Data supplied ::
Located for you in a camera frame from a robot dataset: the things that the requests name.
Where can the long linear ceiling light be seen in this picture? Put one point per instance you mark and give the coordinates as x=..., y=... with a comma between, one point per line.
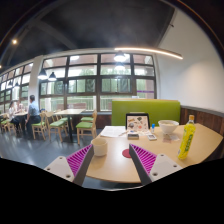
x=150, y=51

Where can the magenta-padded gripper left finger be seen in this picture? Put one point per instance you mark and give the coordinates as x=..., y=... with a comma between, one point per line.
x=79, y=160

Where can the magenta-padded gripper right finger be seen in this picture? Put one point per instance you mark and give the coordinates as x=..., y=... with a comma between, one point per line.
x=144, y=159

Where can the green upholstered booth bench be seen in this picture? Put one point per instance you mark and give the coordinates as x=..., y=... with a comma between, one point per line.
x=146, y=107

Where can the small blue-capped white bottle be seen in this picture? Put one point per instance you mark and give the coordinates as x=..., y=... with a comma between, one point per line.
x=153, y=128

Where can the large dark-framed window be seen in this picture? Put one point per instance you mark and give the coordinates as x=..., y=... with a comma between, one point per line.
x=83, y=86

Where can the yellow green-labelled drink bottle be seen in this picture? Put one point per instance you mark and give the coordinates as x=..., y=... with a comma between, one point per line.
x=186, y=140

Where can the small dark box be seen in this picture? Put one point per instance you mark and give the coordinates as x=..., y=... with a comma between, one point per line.
x=133, y=136

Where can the flat round red coaster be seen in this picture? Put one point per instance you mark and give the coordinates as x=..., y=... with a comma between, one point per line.
x=126, y=153

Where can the wooden dining table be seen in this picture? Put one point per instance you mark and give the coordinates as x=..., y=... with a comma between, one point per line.
x=69, y=112

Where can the white paper cup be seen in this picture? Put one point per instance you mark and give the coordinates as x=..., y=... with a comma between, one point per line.
x=99, y=147

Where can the small white handheld device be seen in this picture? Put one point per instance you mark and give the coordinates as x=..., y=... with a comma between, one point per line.
x=151, y=137

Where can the person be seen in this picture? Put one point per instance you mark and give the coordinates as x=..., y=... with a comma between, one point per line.
x=13, y=113
x=33, y=111

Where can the white ceramic bowl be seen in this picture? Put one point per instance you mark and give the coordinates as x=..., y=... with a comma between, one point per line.
x=168, y=126

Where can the white paper sheet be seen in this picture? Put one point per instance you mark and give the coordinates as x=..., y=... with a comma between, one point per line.
x=111, y=131

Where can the black tablet with stickers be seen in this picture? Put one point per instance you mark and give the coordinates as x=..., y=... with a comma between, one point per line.
x=137, y=122

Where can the wooden chairs with green seats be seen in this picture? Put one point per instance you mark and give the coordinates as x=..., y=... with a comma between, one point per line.
x=85, y=125

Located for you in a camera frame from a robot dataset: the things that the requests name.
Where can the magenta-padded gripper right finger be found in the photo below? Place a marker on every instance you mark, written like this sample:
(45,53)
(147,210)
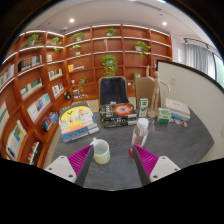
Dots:
(163,166)

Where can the stack of dark books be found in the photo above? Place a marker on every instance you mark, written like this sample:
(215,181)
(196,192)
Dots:
(118,113)

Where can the round ceiling lights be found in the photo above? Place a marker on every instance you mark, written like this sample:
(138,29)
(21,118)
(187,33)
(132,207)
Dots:
(71,20)

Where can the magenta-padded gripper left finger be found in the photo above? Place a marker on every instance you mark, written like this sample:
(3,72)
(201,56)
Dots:
(60,166)

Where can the tall green and white carton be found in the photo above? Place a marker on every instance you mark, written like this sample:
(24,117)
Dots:
(143,107)

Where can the orange wooden shelf unit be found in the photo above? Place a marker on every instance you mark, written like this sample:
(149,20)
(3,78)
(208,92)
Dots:
(40,83)

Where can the stack of white boxes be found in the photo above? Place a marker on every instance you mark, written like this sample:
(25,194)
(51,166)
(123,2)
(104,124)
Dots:
(180,109)

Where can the yellow striped mug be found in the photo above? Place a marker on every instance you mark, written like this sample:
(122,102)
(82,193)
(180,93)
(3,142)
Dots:
(102,154)

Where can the stack of colourful books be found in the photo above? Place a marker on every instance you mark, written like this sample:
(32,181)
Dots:
(78,125)

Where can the wooden artist mannequin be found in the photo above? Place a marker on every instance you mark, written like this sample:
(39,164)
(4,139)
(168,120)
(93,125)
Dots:
(156,90)

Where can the squat green and white box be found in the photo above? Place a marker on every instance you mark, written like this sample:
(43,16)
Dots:
(164,115)

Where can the clear plastic bottle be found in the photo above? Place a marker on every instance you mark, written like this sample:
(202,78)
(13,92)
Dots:
(140,135)

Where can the grey curtain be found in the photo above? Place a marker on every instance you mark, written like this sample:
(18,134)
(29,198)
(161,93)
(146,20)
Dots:
(198,56)

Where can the chair with dark cover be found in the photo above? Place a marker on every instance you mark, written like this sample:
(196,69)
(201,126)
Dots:
(113,90)

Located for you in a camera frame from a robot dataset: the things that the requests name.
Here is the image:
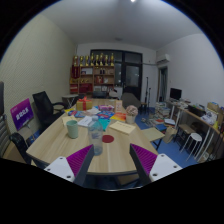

Action item :: Transcribe each entry exactly, pictures excluded.

Your response ::
Located for you in a camera frame from a robot dataset: the things that the requests name.
Where can the long linear ceiling light be seen in this picture? Put one point per instance you mark and give the coordinates as x=..., y=... with a comma between, one point per line.
x=150, y=51

Where can the magenta-padded gripper left finger be seen in this picture? Put one point per instance you mark and give the coordinates as x=..., y=... with a comma between, one point per line.
x=79, y=160

Where can the magenta-padded gripper right finger be seen in this picture? Put one point per instance you mark and give the coordinates as x=..., y=... with a comma between, one point per line.
x=144, y=159

Where can the green upholstered booth bench be seen in this picture? Put one point per instance you mark and give the coordinates as x=..., y=... with a comma between, one point per line.
x=146, y=107

Where can the small blue-capped white bottle be seen in this picture? Put one point per instance you mark and give the coordinates as x=..., y=... with a comma between, one point per line.
x=153, y=128

Where can the large dark-framed window be seen in this picture? Put one point per instance you mark and give the coordinates as x=..., y=... with a comma between, one point per line.
x=83, y=86

Where can the yellow green-labelled drink bottle be seen in this picture? Put one point per instance you mark and give the coordinates as x=..., y=... with a comma between, one point per line.
x=186, y=140

Where can the small dark box be seen in this picture? Put one point per instance you mark and give the coordinates as x=..., y=... with a comma between, one point per line.
x=133, y=136

Where can the flat round red coaster be seen in this picture? Put one point per instance you mark and give the coordinates as x=..., y=... with a comma between, one point per line.
x=126, y=153

Where can the wooden dining table be seen in this picture? Put one point per instance you mark and give the coordinates as x=..., y=... with a comma between, one point per line.
x=69, y=112

Where can the white paper cup be seen in this picture? Put one point per instance you mark and give the coordinates as x=..., y=... with a comma between, one point per line.
x=99, y=147

Where can the small white handheld device be seen in this picture? Put one point per instance you mark and give the coordinates as x=..., y=... with a comma between, one point per line.
x=151, y=137

Where can the person be seen in this picture? Put one point per instance you mark and give the coordinates as x=..., y=... with a comma between, one point per line.
x=13, y=113
x=33, y=111

Where can the white ceramic bowl be seen in this picture? Put one point per instance you mark and give the coordinates as x=..., y=... with a comma between, one point per line.
x=168, y=126

Where can the white paper sheet be seen in this picture? Put one point per instance you mark and give the coordinates as x=..., y=... with a comma between, one point per line.
x=111, y=131

Where can the black tablet with stickers be seen in this picture? Put one point per instance you mark and give the coordinates as x=..., y=... with a comma between, one point per line.
x=137, y=122

Where can the wooden chairs with green seats be seen in this picture? Put one point per instance you mark and give the coordinates as x=..., y=... with a comma between, one point per line.
x=85, y=125

Located for you in a camera frame from a robot dataset: the things that the requests name.
Where can the magenta-padded gripper right finger be found in the photo below? Place a marker on every instance you mark, written like this sample:
(45,53)
(147,210)
Dots:
(163,166)

Where can the stack of dark books be found in the photo above? Place a marker on every instance you mark, written like this sample:
(215,181)
(196,192)
Dots:
(118,113)

Where can the round ceiling lights be found in the photo above? Place a marker on every instance you mark, written like this sample:
(138,29)
(21,118)
(187,33)
(132,207)
Dots:
(71,20)

Where can the magenta-padded gripper left finger be found in the photo above? Place a marker on every instance you mark, written like this sample:
(3,72)
(201,56)
Dots:
(60,166)

Where can the tall green and white carton be found in the photo above? Place a marker on every instance you mark, written like this sample:
(24,117)
Dots:
(143,107)

Where can the orange wooden shelf unit be found in the photo above? Place a marker on every instance you mark, written like this sample:
(149,20)
(3,78)
(208,92)
Dots:
(40,83)

Where can the stack of white boxes be found in the photo above? Place a marker on every instance you mark, written like this sample:
(25,194)
(51,166)
(123,2)
(104,124)
Dots:
(180,109)

Where can the yellow striped mug be found in the photo above? Place a marker on every instance you mark, written like this sample:
(122,102)
(82,193)
(180,93)
(3,142)
Dots:
(102,154)

Where can the stack of colourful books be found in the photo above? Place a marker on every instance you mark, written like this sample:
(32,181)
Dots:
(78,125)

Where can the wooden artist mannequin be found in the photo above? Place a marker on every instance you mark, written like this sample:
(39,164)
(4,139)
(168,120)
(93,125)
Dots:
(156,90)

Where can the squat green and white box be found in the photo above? Place a marker on every instance you mark, written like this sample:
(43,16)
Dots:
(164,115)

Where can the clear plastic bottle be found in the photo above? Place a marker on every instance you mark, written like this sample:
(202,78)
(13,92)
Dots:
(140,135)

Where can the grey curtain be found in the photo above? Place a marker on every instance you mark, written like this sample:
(18,134)
(29,198)
(161,93)
(146,20)
Dots:
(198,56)

Where can the chair with dark cover be found in the photo above? Place a marker on every instance you mark, written like this sample:
(196,69)
(201,126)
Dots:
(113,90)

Located for you in a camera frame from a robot dataset: the things that the requests name.
Here is the image:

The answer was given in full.